Joe Biden a ainsi annoncé que les trois pays se consulteraient systématiquement et « rapidement » à l’avenir face aux « menaces » les visant. Il a plusieurs fois loué le « courage politique » de ses invités, qui ont travaillé au rapprochement de leurs pays en dépit du passé colonial du Japon en Corée du Sud.

Le président américain avait choisi à dessein de les accueillir à Camp David, une résidence de campagne des présidents proche de Washington, dont le nom est intimement lié à l’histoire des négociations de paix au Proche-Orient. Insistant également sur la symbolique du lieu, Yoon Suk-yeol a estimé que la rencontre ouvrait un « nouveau chapitre » dans les relations entre les trois pays, tandis que Fumio Kishida a évoqué leur « détermination à ouvrir une nouvelle ère ».

Dans une déclaration commune publiée vendredi, les États-Unis, le Japon et la Corée du Sud ont condamné le « comportement dangereux et agressif » et les « revendications maritimes illégales » de la Chine, sur fond de tensions entre Pékin et les Philippines autour d’un atoll disputé.

Dans ce texte commun, baptisé L’esprit de Camp David, ils ajoutent : « Nous réaffirmons l’importance de la paix et de la stabilité dans le détroit de Taïwan. »

« Ce sommet n’était pas consacré à la Chine », a assuré Joe Biden, mais il a reconnu que « la Chine [avait] évidemment été un sujet » abordé vendredi à Camp David. Le président américain, qui a récemment qualifié la deuxième puissance mondiale de « bombe à retardement », en référence à sa situation économique et démographique, assure néanmoins qu’il espère toujours rencontrer le président chinois, Xi Jinping, « cet automne ».

Depuis Camp David, les États-Unis, la Corée du Sud et le Japon ont également appelé une nouvelle fois la Corée du Nord à « abandonner son programme nucléaire et de missiles balistiques ».

Les trois pays vont d’ailleurs mettre en place un programme d’exercices militaires communs sur plusieurs années. Washington, Tokyo et Séoul entendent aussi coopérer en matière économique, à travers un mécanisme d’alerte aux pénuries de certains produits, par exemple.

Pékin aux aguets

Pékin ne cache pas son hostilité envers ce dialogue à trois.
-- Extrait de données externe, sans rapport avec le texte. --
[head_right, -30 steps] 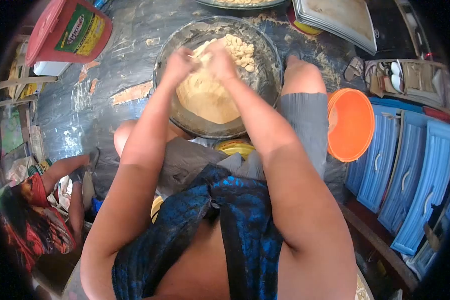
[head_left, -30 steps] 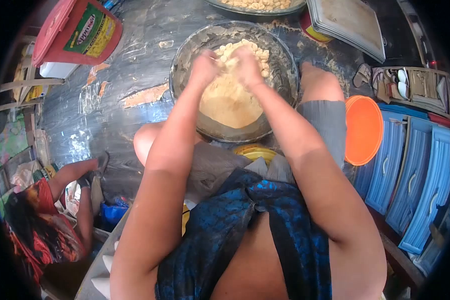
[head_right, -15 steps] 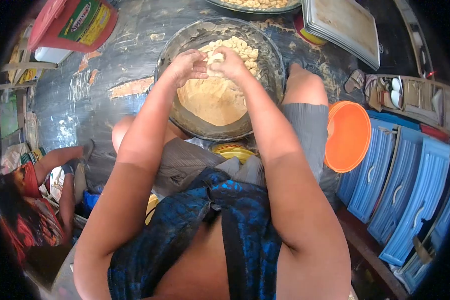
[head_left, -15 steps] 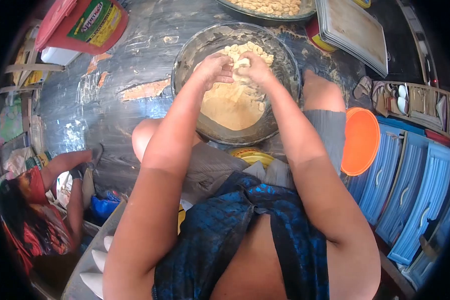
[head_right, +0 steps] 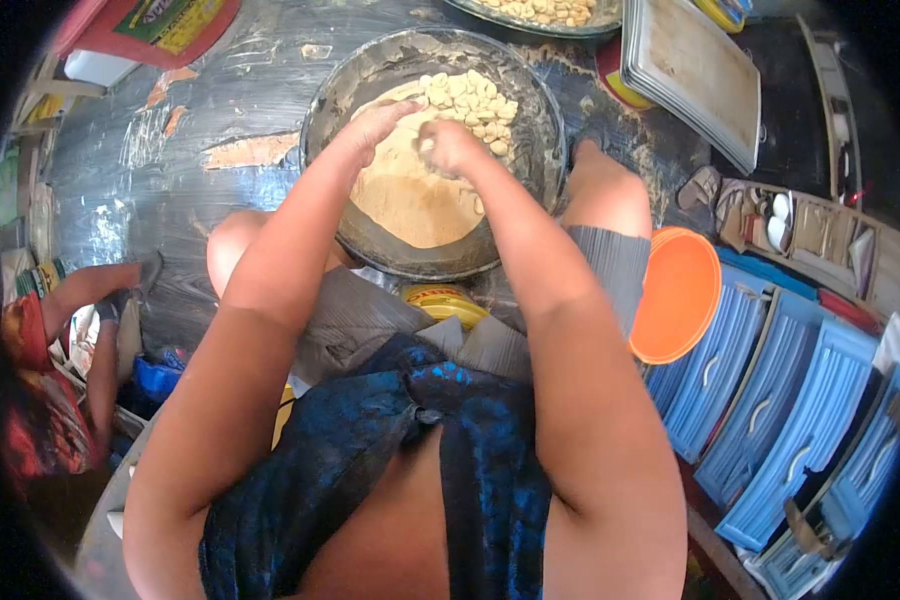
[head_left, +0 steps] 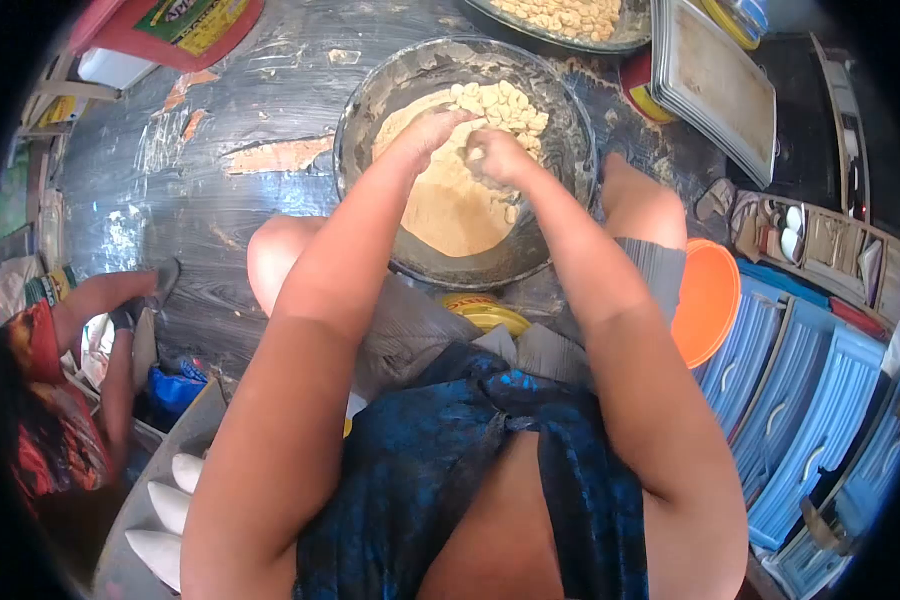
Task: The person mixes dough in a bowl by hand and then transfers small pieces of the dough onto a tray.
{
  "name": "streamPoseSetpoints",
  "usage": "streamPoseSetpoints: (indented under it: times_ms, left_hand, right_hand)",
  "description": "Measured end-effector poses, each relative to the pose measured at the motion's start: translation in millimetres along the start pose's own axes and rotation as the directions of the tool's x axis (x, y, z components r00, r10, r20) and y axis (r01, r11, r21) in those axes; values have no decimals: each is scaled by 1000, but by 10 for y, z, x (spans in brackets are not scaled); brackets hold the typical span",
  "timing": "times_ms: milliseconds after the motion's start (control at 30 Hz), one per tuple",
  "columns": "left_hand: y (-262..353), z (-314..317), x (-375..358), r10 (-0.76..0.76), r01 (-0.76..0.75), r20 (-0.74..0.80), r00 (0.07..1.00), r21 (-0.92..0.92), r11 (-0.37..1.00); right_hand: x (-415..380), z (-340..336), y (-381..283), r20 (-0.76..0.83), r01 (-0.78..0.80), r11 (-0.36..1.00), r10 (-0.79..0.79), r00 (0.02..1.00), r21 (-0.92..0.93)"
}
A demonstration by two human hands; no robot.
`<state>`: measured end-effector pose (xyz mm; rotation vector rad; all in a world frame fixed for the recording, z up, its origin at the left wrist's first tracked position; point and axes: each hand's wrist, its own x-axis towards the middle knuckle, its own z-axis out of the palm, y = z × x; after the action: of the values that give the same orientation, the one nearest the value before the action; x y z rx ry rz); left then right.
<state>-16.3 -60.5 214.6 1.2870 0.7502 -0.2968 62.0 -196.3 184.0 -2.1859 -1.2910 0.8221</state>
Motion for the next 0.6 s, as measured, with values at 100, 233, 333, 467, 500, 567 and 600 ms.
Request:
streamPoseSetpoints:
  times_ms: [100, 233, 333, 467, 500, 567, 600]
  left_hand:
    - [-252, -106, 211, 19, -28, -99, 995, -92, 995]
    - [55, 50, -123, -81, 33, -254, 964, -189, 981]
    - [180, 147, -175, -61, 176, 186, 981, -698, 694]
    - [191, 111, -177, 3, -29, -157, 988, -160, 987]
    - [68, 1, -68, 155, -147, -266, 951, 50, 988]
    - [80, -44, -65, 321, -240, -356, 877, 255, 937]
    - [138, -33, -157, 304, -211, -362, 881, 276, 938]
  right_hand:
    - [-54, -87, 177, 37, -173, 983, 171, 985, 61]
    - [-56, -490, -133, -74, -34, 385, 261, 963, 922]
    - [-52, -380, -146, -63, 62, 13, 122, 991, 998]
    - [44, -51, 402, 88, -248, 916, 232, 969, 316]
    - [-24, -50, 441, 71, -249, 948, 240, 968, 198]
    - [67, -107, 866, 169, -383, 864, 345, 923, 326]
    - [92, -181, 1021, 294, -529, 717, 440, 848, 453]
Le ministre chinois des Affaires étrangères, Wang Yi, a ainsi récemment mis en garde Séoul et Tokyo : « Vous pouvez blondir vos cheveux ou faire affiner votre nez autant que vous voulez, vous ne serez jamais Européens ou Occidentaux. […] Nous devons savoir où sont nos racines. » Il a appelé la Chine, la Corée du Sud et le Japon à « travailler ensemble ».
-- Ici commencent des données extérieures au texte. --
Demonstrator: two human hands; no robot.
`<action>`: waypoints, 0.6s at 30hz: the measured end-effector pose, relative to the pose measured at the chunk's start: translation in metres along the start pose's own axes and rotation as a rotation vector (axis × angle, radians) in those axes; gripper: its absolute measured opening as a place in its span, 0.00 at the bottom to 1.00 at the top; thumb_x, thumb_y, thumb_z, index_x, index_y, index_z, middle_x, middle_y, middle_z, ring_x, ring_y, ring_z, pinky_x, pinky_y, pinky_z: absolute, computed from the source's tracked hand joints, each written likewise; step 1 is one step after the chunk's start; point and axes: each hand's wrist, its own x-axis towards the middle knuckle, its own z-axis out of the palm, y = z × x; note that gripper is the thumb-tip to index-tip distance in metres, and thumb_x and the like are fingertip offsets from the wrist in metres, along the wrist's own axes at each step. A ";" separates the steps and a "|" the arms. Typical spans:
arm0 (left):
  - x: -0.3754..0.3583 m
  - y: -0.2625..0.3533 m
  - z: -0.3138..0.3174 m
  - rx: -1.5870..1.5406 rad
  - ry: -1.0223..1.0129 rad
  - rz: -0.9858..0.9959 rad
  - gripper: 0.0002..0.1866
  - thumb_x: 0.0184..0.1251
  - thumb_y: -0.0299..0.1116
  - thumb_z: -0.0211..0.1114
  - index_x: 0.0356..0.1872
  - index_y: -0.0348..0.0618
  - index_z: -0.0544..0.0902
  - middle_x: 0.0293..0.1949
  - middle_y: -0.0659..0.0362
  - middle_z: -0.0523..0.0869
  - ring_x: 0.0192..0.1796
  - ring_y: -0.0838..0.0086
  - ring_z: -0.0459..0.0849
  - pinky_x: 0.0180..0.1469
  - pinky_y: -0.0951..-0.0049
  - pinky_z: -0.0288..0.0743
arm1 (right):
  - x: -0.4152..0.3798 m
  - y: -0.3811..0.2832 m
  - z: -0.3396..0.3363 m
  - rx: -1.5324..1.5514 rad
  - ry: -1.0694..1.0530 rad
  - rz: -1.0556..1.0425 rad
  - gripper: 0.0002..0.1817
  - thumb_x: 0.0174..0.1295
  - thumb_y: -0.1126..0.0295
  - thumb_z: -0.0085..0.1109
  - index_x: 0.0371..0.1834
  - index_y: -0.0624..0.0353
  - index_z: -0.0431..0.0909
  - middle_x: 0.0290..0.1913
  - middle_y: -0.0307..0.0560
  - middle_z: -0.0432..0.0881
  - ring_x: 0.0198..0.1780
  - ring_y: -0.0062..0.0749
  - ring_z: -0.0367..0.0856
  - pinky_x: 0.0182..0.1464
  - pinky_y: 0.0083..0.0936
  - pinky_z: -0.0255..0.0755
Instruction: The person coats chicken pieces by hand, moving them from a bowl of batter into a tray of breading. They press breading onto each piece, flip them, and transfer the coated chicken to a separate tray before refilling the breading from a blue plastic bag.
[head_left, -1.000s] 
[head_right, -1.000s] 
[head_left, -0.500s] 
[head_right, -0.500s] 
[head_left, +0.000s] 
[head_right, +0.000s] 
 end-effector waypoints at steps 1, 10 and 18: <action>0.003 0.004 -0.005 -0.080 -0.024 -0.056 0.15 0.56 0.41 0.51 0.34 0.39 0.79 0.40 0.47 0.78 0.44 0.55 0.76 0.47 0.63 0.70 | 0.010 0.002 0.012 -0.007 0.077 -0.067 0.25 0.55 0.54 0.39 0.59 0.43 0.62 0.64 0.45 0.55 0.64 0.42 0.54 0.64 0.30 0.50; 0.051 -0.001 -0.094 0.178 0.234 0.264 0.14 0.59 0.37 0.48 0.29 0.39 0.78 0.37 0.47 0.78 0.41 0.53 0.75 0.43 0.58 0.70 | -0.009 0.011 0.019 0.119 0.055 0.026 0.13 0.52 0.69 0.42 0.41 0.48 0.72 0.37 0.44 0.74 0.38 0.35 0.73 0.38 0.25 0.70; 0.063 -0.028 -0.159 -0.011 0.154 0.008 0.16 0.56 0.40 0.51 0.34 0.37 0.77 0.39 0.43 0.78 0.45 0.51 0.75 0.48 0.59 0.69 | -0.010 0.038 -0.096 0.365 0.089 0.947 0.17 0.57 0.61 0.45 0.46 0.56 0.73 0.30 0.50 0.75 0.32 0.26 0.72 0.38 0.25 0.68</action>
 Vous pouvez blondir vos cheveux ou faire affiner votre nez autant que vous voulez, vous ne serez jamais Européens ou Occidentaux.
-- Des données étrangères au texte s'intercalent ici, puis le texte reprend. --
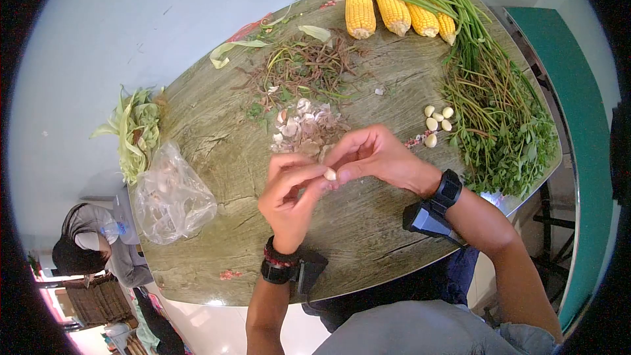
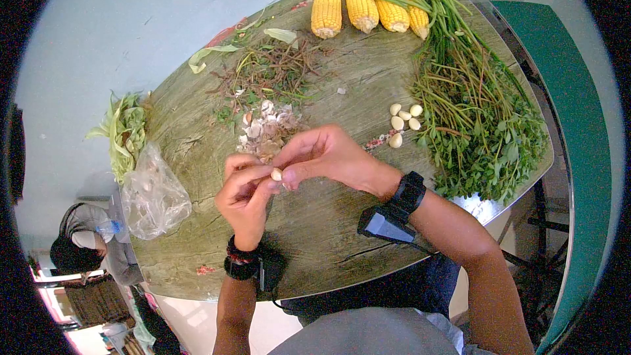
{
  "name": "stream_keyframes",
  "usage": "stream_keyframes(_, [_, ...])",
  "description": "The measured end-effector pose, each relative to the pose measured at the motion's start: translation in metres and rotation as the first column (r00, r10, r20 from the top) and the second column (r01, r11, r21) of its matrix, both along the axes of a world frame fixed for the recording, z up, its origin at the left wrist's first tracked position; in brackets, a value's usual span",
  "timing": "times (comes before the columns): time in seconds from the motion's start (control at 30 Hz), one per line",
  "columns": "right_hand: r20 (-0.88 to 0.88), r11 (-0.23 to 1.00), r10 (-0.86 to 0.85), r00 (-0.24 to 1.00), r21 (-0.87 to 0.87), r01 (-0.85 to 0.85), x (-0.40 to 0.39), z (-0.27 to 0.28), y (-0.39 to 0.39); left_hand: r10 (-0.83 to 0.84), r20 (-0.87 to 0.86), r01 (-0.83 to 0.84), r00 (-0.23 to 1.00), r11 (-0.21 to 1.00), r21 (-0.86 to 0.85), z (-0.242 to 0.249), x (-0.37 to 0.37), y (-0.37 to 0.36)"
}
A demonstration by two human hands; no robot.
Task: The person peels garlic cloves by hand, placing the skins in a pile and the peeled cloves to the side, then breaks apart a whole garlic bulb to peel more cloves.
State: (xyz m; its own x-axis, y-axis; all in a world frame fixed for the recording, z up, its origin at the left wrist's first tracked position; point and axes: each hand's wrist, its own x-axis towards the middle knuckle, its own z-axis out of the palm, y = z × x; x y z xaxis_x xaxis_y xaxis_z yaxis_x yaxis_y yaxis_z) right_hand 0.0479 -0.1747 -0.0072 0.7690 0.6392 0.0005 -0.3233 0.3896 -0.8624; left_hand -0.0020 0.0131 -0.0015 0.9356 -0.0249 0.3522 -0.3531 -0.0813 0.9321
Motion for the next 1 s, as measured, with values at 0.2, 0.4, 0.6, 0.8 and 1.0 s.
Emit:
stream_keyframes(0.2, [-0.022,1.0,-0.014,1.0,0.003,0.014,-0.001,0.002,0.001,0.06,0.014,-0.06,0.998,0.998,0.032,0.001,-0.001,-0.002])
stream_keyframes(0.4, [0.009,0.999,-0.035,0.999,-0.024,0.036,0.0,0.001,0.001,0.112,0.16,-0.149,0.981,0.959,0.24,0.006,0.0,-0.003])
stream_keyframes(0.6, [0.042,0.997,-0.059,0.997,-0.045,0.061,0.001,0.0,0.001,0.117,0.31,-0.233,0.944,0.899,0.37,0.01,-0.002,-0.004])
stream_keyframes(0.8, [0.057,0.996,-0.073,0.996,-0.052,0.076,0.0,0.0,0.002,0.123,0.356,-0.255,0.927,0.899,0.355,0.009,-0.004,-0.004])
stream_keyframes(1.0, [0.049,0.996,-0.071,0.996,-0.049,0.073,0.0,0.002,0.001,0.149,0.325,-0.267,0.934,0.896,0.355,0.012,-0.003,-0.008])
Washington parie au contraire que le Japon et la Corée du Sud sont prêts à se tourner vers l’Occident — et l’un vers l’autre, en dépit des marques laissées par la colonisation brutale de la péninsule coréenne par le Japon entre 1910 et 1945.

Le rapprochement ne fait pas l’unanimité dans l’opinion publique, qu’elle soit coréenne ou japonaise. Le défi pour Washington sera donc de faire durer la relation trilatérale au-delà des changements de dirigeants. « Nous ne parlons pas d’un jour, d’une semaine ou d’un mois. Il s’agit de décennies [de coopération] », a soutenu Joe Biden vendredi.